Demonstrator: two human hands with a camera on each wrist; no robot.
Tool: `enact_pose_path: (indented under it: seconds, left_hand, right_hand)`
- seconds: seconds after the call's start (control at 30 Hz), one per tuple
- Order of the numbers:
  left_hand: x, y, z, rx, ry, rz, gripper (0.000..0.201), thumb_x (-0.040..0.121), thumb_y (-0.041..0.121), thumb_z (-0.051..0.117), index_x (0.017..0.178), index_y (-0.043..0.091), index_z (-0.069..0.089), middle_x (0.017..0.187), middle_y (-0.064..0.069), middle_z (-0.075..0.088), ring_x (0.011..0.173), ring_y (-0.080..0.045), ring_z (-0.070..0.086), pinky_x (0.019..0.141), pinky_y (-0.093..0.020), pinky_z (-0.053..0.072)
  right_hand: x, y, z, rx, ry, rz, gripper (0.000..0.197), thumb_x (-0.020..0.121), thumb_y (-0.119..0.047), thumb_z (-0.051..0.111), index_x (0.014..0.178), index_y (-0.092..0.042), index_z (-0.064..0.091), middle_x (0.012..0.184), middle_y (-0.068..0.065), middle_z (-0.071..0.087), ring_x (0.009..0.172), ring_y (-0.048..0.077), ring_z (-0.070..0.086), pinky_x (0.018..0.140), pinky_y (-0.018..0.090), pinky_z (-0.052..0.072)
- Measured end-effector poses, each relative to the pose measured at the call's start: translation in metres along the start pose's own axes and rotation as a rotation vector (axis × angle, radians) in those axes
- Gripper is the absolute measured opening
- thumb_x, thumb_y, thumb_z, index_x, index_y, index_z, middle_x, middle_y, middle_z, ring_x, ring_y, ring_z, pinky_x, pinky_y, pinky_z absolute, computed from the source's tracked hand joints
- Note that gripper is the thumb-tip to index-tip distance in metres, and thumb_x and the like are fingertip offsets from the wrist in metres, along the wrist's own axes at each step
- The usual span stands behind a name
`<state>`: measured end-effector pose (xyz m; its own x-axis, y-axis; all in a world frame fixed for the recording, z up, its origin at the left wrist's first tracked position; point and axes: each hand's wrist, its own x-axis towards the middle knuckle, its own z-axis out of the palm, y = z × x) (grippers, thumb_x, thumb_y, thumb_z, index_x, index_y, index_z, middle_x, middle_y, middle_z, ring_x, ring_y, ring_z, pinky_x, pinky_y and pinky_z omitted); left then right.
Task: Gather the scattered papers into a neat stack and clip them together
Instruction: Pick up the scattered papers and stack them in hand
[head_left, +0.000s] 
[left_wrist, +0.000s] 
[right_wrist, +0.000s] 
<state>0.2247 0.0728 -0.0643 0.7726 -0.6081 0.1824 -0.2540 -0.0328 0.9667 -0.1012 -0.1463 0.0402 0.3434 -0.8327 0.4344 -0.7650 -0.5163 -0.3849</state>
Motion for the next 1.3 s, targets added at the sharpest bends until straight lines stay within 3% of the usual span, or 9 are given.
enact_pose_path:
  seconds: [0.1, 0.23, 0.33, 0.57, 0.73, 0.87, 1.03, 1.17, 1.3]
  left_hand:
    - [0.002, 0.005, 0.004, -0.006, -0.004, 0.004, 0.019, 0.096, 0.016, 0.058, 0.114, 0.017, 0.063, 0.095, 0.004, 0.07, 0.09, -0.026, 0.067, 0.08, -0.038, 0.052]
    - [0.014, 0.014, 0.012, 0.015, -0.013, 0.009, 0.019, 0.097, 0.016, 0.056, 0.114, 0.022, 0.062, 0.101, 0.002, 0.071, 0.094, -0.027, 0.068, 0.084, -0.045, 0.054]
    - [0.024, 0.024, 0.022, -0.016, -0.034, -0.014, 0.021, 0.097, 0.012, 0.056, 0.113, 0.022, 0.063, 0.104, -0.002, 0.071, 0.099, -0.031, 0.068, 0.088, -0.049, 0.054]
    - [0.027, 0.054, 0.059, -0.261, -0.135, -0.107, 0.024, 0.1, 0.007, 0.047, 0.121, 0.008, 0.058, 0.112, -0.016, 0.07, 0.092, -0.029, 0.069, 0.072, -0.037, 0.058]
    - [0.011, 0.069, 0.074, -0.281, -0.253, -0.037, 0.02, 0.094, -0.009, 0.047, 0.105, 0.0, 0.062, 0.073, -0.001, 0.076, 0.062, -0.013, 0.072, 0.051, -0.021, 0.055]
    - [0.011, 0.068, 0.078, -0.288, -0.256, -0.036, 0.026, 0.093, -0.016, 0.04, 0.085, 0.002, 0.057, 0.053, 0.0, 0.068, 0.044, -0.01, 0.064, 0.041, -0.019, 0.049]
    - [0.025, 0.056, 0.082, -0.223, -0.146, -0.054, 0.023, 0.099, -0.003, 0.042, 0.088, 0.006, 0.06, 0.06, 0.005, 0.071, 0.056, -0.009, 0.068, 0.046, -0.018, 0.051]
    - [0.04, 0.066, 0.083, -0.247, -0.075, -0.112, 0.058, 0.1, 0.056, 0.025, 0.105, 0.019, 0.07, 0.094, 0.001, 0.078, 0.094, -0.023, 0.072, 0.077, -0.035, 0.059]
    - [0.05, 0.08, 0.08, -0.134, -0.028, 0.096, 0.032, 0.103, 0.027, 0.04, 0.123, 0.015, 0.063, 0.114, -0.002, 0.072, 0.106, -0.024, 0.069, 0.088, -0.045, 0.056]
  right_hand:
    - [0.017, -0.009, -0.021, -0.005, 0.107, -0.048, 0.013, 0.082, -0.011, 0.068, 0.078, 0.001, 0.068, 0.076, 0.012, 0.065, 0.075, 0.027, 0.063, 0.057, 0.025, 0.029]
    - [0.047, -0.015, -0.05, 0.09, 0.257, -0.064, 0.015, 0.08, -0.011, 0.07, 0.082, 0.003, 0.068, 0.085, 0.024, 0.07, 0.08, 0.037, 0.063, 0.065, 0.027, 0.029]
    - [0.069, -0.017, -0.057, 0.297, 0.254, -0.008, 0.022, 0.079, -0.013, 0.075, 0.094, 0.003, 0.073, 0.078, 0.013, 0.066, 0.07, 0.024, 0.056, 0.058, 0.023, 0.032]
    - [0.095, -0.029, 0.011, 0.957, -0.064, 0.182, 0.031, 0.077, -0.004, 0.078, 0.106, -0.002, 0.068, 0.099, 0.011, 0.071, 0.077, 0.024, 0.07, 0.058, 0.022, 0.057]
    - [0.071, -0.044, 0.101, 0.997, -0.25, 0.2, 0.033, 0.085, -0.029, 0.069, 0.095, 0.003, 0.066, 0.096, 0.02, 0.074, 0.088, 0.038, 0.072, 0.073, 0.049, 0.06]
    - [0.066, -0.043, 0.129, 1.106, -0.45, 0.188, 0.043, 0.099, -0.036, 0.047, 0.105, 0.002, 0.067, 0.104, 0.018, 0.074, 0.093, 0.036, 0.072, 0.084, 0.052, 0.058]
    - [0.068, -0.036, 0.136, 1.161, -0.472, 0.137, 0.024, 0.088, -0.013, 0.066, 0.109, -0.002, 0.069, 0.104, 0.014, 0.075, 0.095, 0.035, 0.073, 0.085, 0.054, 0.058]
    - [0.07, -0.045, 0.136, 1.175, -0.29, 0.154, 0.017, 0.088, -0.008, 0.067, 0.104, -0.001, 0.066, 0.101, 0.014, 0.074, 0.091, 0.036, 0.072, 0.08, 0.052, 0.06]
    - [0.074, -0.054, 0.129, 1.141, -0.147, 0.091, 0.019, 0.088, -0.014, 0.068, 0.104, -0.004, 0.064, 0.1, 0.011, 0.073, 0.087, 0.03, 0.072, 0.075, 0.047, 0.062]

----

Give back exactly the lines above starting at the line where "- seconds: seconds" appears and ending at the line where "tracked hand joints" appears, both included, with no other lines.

## Answer space
- seconds: seconds after the call's start (control at 30 Hz), one per tuple
- Order of the numbers:
  left_hand: x, y, z, rx, ry, rz, gripper (0.000..0.201), thumb_x (-0.040..0.121), thumb_y (-0.041..0.121), thumb_z (-0.051..0.117), index_x (0.017..0.178), index_y (-0.043..0.091), index_z (-0.069..0.089), middle_x (0.017..0.187), middle_y (-0.064..0.069), middle_z (-0.075..0.088), ring_x (0.011..0.173), ring_y (-0.080..0.045), ring_z (-0.070..0.086), pinky_x (0.019..0.141), pinky_y (-0.093..0.020), pinky_z (-0.053..0.072)
  right_hand: x, y, z, rx, ry, rz, gripper (0.000..0.197), thumb_x (-0.020..0.121), thumb_y (-0.119..0.047), thumb_z (-0.051..0.111), index_x (0.014..0.178), index_y (-0.092..0.042), index_z (-0.064..0.091), middle_x (0.012..0.184), middle_y (-0.068..0.065), middle_z (-0.071..0.087), ring_x (0.009..0.172), ring_y (-0.048..0.077), ring_z (-0.070..0.086), pinky_x (0.018..0.140), pinky_y (-0.018..0.090), pinky_z (-0.052..0.072)
- Measured end-effector poses, each relative to the pose measured at the call's start: translation in metres along the start pose's own axes and rotation as a rotation vector (axis × angle, radians) in those axes
- Gripper is the absolute measured opening
- thumb_x, thumb_y, thumb_z, index_x, index_y, index_z, middle_x, middle_y, middle_z, ring_x, ring_y, ring_z, pinky_x, pinky_y, pinky_z absolute, computed from the source's tracked hand joints

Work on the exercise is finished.